Required action:
Using the listing below, copy exactly the lines from the one containing "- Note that" to the one containing "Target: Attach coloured", both lines included, and no others.

Input data:
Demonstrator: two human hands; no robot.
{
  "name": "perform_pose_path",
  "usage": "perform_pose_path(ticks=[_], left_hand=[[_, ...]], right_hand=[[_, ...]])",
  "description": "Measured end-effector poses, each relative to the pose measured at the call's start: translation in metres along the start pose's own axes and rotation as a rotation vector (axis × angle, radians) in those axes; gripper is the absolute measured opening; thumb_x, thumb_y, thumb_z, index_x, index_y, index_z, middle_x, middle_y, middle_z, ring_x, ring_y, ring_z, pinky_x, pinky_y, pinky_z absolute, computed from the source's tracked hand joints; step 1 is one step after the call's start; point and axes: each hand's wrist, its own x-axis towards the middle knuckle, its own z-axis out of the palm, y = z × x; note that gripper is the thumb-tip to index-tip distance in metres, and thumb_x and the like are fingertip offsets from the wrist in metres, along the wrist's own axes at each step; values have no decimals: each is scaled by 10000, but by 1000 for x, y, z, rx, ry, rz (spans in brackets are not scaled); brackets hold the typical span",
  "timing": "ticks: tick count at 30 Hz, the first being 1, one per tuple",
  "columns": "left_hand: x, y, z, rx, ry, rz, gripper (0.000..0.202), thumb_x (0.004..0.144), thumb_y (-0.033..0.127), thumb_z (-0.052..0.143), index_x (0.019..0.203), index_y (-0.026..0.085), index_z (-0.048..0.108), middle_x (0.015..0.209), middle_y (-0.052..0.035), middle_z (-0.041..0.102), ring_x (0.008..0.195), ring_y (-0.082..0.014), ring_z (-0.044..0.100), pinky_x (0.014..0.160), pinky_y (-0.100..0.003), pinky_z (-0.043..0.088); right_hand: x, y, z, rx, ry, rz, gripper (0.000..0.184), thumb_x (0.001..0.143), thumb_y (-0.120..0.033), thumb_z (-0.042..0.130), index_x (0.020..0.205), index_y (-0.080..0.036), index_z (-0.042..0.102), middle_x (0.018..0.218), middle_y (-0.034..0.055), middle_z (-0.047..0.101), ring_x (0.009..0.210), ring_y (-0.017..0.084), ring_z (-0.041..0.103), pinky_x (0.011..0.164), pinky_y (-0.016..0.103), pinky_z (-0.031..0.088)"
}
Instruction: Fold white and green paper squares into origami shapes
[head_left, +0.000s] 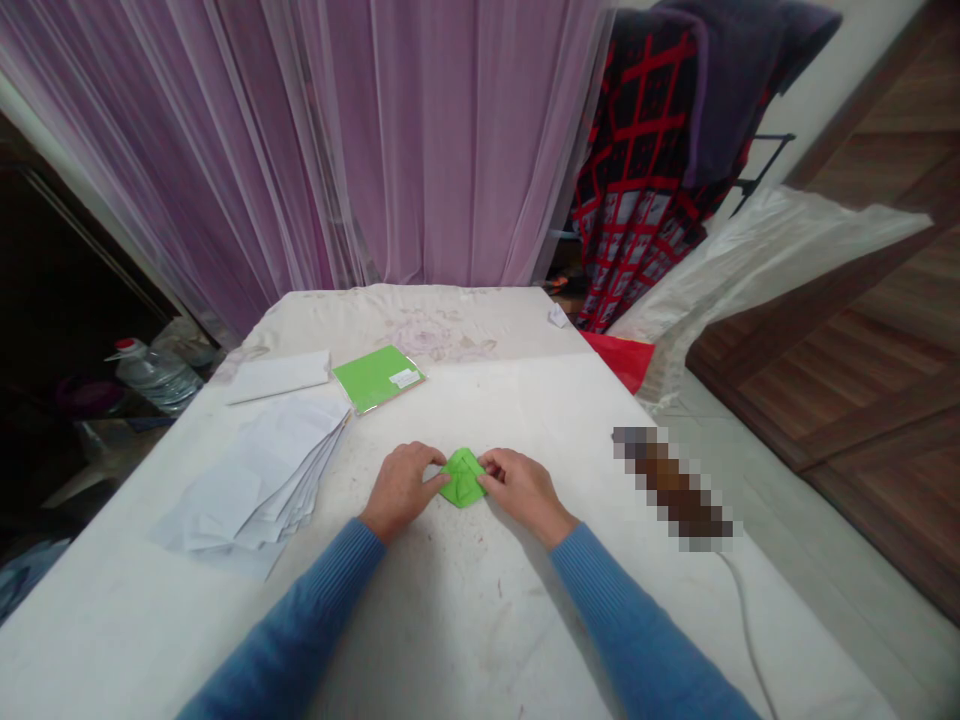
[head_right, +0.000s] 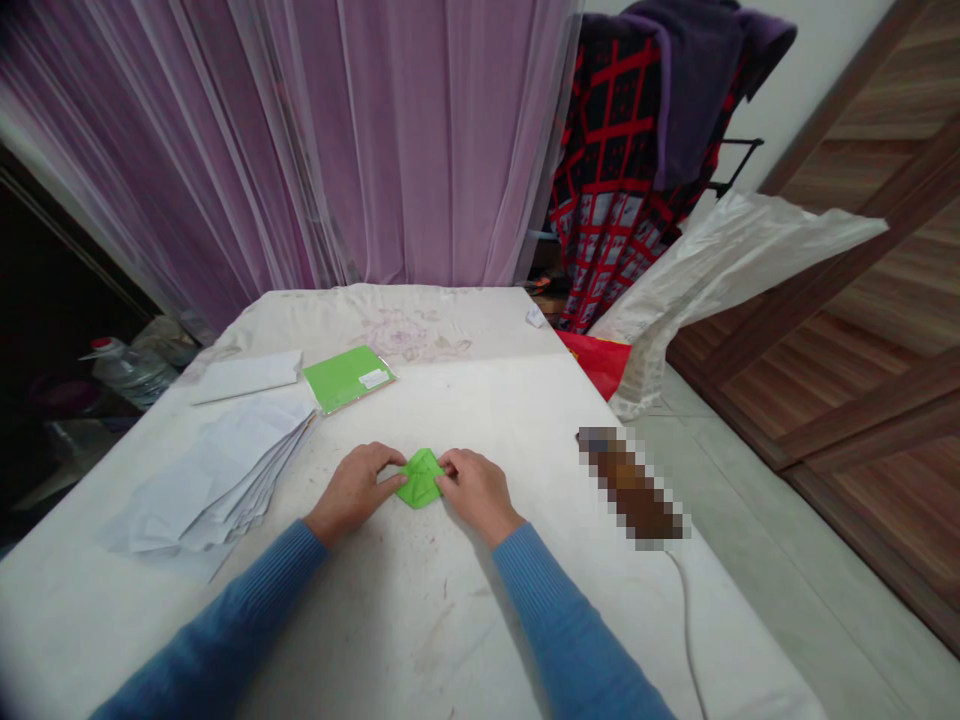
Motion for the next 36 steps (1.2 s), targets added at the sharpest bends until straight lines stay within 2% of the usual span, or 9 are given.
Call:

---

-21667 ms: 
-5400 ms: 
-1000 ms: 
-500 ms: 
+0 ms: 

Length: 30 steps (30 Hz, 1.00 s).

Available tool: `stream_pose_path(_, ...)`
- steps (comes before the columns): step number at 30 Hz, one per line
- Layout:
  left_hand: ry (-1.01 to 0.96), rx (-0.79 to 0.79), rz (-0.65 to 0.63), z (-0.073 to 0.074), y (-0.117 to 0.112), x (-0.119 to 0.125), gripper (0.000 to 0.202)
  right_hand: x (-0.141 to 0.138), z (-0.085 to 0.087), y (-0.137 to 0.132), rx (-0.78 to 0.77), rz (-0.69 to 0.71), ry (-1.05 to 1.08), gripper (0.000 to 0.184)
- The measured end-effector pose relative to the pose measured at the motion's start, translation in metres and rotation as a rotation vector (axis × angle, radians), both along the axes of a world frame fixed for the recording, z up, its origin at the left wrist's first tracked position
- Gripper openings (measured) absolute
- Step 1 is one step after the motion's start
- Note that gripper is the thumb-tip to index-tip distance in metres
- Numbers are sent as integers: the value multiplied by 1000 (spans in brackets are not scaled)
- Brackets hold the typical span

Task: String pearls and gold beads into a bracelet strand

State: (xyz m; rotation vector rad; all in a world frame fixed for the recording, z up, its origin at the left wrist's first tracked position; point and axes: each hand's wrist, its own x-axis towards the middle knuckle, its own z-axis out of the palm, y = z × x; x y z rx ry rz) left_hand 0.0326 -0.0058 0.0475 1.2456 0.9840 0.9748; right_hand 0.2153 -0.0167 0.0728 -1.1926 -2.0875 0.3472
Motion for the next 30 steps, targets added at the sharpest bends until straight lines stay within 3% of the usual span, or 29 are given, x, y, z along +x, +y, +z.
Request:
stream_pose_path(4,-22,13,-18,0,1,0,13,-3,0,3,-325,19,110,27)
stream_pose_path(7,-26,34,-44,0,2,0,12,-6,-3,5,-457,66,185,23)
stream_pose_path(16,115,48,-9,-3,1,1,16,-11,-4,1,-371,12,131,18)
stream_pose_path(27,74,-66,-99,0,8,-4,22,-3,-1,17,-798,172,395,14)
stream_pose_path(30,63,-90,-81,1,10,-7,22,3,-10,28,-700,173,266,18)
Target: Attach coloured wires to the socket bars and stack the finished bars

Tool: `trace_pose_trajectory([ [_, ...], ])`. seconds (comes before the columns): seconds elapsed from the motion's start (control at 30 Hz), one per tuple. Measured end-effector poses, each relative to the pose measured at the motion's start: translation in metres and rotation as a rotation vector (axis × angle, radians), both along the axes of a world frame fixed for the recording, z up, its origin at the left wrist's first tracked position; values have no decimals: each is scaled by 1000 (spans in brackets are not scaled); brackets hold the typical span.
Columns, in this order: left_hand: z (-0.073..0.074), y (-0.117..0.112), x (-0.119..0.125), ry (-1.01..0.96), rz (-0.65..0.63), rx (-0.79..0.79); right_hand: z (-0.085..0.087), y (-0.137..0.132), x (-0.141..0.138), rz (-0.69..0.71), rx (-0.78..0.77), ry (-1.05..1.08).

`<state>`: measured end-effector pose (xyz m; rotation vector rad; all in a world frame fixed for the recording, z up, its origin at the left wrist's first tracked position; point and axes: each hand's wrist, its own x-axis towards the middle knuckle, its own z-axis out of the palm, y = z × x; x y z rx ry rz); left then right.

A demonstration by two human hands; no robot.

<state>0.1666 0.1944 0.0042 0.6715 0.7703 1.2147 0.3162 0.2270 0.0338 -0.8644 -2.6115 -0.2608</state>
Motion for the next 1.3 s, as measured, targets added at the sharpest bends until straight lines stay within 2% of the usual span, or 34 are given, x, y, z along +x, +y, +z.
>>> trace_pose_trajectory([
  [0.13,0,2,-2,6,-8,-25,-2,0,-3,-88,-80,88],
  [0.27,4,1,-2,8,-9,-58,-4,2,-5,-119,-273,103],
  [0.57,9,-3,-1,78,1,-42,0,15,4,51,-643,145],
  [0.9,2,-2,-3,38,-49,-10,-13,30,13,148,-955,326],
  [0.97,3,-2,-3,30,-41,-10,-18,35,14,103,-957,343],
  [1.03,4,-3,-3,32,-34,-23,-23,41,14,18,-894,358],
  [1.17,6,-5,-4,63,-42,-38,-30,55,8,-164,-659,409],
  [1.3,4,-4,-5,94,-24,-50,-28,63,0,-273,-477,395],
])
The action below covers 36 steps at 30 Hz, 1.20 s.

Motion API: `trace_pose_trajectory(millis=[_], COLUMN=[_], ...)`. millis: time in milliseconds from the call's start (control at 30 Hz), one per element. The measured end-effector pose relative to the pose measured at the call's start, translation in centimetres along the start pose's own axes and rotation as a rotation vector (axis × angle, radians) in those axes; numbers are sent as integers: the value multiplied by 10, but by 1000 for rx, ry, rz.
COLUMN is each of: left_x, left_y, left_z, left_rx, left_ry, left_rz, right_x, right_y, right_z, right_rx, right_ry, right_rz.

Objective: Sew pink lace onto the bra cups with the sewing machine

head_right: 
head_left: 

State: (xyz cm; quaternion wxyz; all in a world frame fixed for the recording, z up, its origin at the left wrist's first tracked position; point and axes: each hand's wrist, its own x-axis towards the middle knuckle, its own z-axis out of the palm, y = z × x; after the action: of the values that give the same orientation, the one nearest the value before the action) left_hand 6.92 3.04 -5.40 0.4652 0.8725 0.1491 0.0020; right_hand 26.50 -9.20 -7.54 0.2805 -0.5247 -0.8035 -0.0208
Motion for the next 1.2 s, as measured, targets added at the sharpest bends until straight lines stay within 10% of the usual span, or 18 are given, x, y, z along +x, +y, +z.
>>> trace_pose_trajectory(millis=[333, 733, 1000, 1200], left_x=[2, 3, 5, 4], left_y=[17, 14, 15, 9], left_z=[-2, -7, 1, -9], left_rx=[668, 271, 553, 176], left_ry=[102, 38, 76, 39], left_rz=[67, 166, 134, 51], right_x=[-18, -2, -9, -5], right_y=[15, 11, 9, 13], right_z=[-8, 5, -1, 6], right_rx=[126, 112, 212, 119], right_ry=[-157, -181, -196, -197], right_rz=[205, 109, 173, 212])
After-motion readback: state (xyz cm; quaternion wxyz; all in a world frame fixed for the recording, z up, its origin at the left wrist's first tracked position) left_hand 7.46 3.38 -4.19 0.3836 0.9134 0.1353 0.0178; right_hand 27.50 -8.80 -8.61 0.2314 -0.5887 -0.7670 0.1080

Solution to the problem:
- Note that gripper is the thumb-tip to index-tip distance in metres
- Numbers are sent as integers: the value multiplied by 1000 (spans in brackets are not scaled)
- Brackets hold the typical span

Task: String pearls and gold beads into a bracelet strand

State: (xyz m; rotation vector rad; all in a world frame fixed for the recording, z up, its origin at the left wrist's first tracked position; point and axes: each hand's wrist, its own x-axis towards the middle knuckle, its own z-axis out of the palm, y = z × x; x y z rx ry rz) left_hand 0.0326 -0.0058 0.0475 1.2456 0.9840 0.9748; right_hand 0.2153 -0.0167 0.0728 -1.1926 -2.0875 0.3472
Motion for the next 30 steps, targets added at the sharpest bends until straight lines stay within 3% of the usual span, or 29 are given, x, y, z along +x, +y, +z.
Request:
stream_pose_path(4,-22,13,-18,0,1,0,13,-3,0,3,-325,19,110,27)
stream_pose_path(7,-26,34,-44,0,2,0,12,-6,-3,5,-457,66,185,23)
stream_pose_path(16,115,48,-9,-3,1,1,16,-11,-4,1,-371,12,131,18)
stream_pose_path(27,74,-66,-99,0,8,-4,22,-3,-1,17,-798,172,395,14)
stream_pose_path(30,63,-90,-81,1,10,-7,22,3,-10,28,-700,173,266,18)
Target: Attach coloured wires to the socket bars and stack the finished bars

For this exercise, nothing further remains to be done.